O ministro das Comunicações, Juscelino Filho, contratou com dinheiro público seu piloto de avião particular e o gerente de seu haras, localizado em Vitorino Freire (MA), com salários de R$ 10,2 mil e R$ 7,8 mil, respectivamente.

Ambos estavam nomeados em seu gabinete na Câmara dos Deputados, mas foram mantidos nos cargos pelo seu suplente, Dr. Benjamin de Oliveira (União Brasil-MA), aliado político que não possui haras nem avião.

Pedro Pereira Bringel Filho, tio do ministro, também foi contratado pelo suplente para substituir a advogada Mara Bringel, esposa de Juscelino, durante o período em que o ex-deputado se licenciou do cargo para integrar o primeiro escalão do governo de Luiz Inácio Lula da Silva.

Entre 2021 e 2022, Juscelino ainda empregou no gabinete a própria tia.

O ministro afirmou em nota que as nomeações foram feitas em conformidade com as regras da Câmara e que os funcionários prestam suas atividades com zelo, profissionalismo e regularidade.
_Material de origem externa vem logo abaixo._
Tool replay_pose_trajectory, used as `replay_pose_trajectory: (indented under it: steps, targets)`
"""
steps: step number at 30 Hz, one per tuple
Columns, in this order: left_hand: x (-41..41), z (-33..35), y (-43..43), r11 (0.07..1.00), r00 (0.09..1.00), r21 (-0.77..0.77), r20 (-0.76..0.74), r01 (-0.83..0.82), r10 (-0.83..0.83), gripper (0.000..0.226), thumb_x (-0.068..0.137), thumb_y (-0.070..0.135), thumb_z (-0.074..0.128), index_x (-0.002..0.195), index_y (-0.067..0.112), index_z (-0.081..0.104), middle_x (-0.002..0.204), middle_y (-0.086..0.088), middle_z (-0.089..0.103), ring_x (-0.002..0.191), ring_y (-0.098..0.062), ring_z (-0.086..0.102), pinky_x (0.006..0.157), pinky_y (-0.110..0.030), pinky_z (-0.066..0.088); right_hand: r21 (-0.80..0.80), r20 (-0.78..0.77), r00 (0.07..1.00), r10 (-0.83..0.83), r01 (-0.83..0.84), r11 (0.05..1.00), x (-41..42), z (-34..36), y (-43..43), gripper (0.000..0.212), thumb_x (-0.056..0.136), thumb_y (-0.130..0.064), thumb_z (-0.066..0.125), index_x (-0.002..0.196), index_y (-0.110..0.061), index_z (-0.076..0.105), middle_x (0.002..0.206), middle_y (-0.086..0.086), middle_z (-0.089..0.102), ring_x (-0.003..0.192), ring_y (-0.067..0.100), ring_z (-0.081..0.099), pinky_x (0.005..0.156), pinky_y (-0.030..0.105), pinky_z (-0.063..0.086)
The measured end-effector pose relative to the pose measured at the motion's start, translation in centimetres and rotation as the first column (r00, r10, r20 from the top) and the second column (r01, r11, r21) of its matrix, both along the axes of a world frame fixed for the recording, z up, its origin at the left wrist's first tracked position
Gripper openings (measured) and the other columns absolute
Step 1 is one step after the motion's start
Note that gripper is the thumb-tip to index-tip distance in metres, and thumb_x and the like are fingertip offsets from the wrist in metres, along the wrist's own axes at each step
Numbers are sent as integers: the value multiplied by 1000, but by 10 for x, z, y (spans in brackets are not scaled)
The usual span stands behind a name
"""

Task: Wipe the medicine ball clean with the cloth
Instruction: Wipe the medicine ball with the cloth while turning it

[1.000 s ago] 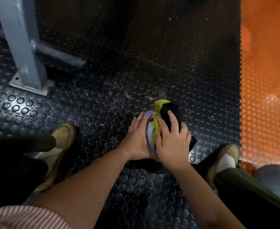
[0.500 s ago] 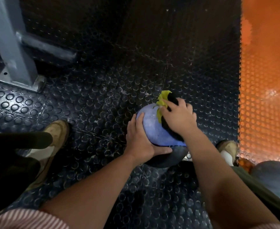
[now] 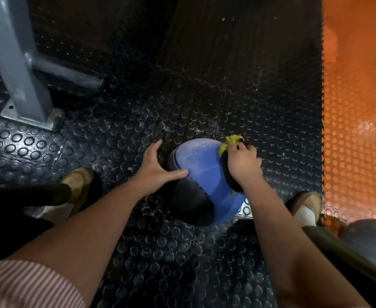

No entanto, a Comissão de Ética Pública está analisando o comportamento do ministro em outro episódio envolvendo mau uso de dinheiro público, quando ele solicitou voos da Força Aérea Brasileira (FAB) e diárias para ir a São Paulo e participar de leilões de cavalos de raça em janeiro de 2022, alegando compromissos urgentes.

Pressionado pelo União Brasil, partido do ministro, Lula o manteve no cargo.

O haras Luanna, onde estão os cavalos de raça do ministro, é gerenciado por Klennyo Ribeiro, funcionário contratado por Juscelino em 2016 e mantido no cargo por seu suplente.

Em uma entrevista recente, Ribeiro admitiu trabalhar no haras e acompanhar as coisas lá. No entanto, em outra ocasião, ele mudou de versão e afirmou não ter vínculo com o empreendimento e não saber quem era o gerente.

Dr. Benjamin, por sua vez, admitiu que Ribeiro trabalha no haras, mas “às vezes, em outro horário”.

A relação entre Juscelino e Dr. Benjamin parece ser próxima, com o suplente chamando-o de amigo nas redes sociais e afirmando que os dois vão trabalhar juntos pelo Maranhão.

Dr. Benjamin manteve em seu gabinete na Câmara dos Deputados 16 dos 28 funcionários que trabalhavam para Juscelino Filho.